L’aggressione scattava nel momento di massima vulnerabilità: quando la giovane, credendosi ormai al sicuro, apriva il portone del condominio. In quel preciso istante, l’aggressore si introduceva fulmineamente nell’androne, assalendo la vittima per abusare di lei.
I DUE EPISODI CONTESTATI: AGOSTO E SETTEMBRE DI PAURA
Le indagini hanno permesso di collegare con certezza al diciannovenne due gravi episodi avvenuti durante l’estate del 2025.
- 12 agosto 2025, Bussero (MI): La prima vittima è una ragazza di soli 15 anni. Dopo averla seguita dalla stazione della metro, l’aggressore l’ha assalita sulle scale del suo condominio. Provvidenziale è stato l’intervento di una condomina che, sentendo le urla disperate della ragazza (“Mi sta stuprando”), ha messo in fuga il violentatore. Nonostante il tentativo di quest’ultimo di spacciarsi per il fidanzato, la donna non gli ha creduto e ha tentato di colpirlo.
- 19 settembre 2025, Milano: La seconda aggressione ha avuto come vittima una ragazza di 16 anni. Il giovane l’ha notata alla fermata M2 di Crescenzago e l’ha seguita fino al garage del suo palazzo. Lì, sulle scale, l’ha raggiunta e, dopo averle offerto 20 euro per una prestazione sessuale, l’ha aggredita. La prontezza della ragazza, che ha urlato mettendolo in fuga, e il suo coraggio nel riuscire a scattargli due fotografie mentre si allontanava, si sono rivelati cruciali per le indagini.
LE INDAGINI: I DETTAGLI CHE HANNO INCASTRATO L’AGGRESSORE
La svolta nelle indagini è arrivata grazie all’analisi meticolosa delle immagini delle telecamere di videosorveglianza delle stazioni ATM e dei sistemi privati, unita alle testimonianze delle vittime e di altri testimoni. Sono stati proprio alcuni dettagli ricorrenti, apparentemente insignificanti, a fornire la chiave per identificare il responsabile.
“È grazie a due dettagli presenti in entrambe le violenze che è stato possibile riconoscerlo”, hanno sottolineato gli inquirenti. Questi elementi erano:
- Il monopattino elettrico: non un modello qualunque, ma uno di colore nero con vistosi dettagli arancione brillante.
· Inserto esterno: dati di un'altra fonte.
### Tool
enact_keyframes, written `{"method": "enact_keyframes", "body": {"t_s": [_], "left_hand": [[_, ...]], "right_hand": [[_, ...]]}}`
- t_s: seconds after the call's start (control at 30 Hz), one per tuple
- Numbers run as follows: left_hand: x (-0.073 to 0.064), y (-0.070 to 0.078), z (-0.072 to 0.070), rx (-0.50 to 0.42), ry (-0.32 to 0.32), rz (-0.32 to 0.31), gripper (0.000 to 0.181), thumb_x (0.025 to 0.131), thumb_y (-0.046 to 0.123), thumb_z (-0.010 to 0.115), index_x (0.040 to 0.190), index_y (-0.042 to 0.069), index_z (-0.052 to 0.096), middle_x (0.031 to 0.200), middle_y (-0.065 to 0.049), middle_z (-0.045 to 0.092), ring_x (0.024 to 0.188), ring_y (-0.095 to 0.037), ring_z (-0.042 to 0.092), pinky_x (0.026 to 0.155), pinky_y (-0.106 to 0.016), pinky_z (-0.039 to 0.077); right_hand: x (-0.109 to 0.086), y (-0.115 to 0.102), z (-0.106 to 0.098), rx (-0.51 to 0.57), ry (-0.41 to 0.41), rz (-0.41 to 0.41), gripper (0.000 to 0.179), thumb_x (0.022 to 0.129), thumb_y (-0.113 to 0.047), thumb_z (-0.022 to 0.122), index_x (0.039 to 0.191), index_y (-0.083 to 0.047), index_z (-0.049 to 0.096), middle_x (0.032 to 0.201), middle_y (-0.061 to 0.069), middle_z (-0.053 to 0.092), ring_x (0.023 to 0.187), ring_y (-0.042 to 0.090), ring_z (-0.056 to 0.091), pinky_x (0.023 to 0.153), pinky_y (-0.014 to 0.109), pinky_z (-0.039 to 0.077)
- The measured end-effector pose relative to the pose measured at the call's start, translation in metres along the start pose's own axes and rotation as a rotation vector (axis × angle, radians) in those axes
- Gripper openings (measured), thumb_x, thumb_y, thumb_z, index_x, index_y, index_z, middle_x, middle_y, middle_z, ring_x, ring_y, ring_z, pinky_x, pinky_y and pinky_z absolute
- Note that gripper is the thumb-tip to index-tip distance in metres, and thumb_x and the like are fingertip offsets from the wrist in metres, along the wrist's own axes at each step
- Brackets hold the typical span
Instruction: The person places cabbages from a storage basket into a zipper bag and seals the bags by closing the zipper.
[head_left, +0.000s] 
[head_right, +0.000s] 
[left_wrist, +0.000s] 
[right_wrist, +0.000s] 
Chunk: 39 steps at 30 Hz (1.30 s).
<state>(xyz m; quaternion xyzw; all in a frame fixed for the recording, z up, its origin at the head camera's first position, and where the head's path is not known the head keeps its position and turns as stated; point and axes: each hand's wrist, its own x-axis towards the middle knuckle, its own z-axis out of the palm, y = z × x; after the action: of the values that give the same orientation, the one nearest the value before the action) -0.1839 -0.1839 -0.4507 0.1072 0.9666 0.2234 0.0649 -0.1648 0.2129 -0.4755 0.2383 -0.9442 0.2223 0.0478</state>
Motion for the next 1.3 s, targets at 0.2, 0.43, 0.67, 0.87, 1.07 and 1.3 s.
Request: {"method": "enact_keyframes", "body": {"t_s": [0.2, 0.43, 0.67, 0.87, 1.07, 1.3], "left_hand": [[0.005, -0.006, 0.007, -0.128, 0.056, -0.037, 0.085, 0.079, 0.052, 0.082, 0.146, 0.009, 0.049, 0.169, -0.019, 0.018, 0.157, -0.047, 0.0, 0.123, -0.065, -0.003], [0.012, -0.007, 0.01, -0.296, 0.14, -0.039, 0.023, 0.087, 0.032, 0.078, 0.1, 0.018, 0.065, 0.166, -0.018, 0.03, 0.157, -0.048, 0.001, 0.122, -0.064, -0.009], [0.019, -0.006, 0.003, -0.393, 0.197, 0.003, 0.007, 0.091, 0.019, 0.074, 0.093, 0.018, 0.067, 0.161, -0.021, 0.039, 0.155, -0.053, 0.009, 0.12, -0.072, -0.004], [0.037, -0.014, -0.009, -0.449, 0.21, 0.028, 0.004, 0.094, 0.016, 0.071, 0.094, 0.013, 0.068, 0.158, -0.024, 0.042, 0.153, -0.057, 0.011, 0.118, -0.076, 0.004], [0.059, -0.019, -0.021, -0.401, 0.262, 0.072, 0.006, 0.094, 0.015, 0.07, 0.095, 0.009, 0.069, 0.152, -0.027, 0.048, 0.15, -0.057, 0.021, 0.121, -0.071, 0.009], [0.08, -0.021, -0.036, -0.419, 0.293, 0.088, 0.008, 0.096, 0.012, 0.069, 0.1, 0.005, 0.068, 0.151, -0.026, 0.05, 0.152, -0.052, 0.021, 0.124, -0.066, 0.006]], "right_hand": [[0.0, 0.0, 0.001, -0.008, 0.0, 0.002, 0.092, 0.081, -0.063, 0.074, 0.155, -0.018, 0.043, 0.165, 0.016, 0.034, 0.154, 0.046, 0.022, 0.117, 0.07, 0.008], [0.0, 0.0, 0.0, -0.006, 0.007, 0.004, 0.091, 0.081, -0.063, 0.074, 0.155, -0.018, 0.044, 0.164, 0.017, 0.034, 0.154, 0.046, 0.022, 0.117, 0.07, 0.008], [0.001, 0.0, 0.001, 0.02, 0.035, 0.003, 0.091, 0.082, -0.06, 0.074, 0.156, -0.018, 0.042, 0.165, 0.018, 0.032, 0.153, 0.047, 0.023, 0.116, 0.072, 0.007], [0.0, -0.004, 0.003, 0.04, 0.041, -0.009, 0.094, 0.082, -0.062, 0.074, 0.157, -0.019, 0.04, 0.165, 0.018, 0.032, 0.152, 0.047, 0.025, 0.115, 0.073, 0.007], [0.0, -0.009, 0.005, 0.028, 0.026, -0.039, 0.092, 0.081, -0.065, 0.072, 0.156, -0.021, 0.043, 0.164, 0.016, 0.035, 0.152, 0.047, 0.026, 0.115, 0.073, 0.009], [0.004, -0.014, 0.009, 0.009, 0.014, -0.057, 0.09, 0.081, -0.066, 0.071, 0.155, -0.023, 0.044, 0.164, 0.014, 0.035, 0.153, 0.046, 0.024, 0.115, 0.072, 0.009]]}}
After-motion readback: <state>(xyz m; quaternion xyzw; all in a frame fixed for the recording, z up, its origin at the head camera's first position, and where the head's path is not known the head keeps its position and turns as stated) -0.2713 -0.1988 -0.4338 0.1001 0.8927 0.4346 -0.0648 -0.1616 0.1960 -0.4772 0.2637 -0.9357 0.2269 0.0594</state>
- Il cappellino da baseball: un accessorio di colore verde che il giovane indossava costantemente, anche per recarsi al lavoro in un fast food.
Questi particolari, uniti alla descrizione fisica fornita dalla prima vittima – corporatura robusta, carnagione olivastra, altezza circa 160 cm – hanno permesso ai Carabinieri di stringere il cerchio. L’analisi delle celle telefoniche e un ulteriore episodio, avvenuto il 12 ottobre 2025, in cui un padre ha segnalato che la figlia era seguita da uno sconosciuto poi identificato nel diciannovenne, hanno consolidato il quadro accusatorio.
La conferma definitiva è giunta con la perquisizione dell’abitazione dell’indagato, dove sono stati rinvenuti e sequestrati sia il monopattino che il cappellino verde, oltre agli abiti indossati durante le aggressioni, immortalati dalle telecamere. Le vittime, attraverso un riconoscimento fotografico, hanno poi identificato senza ombra di dubbio il loro aggressore, portando all’emissione dell’ordinanza di custodia cautelare ai domiciliari da parte del GIP del Tribunale di Milano.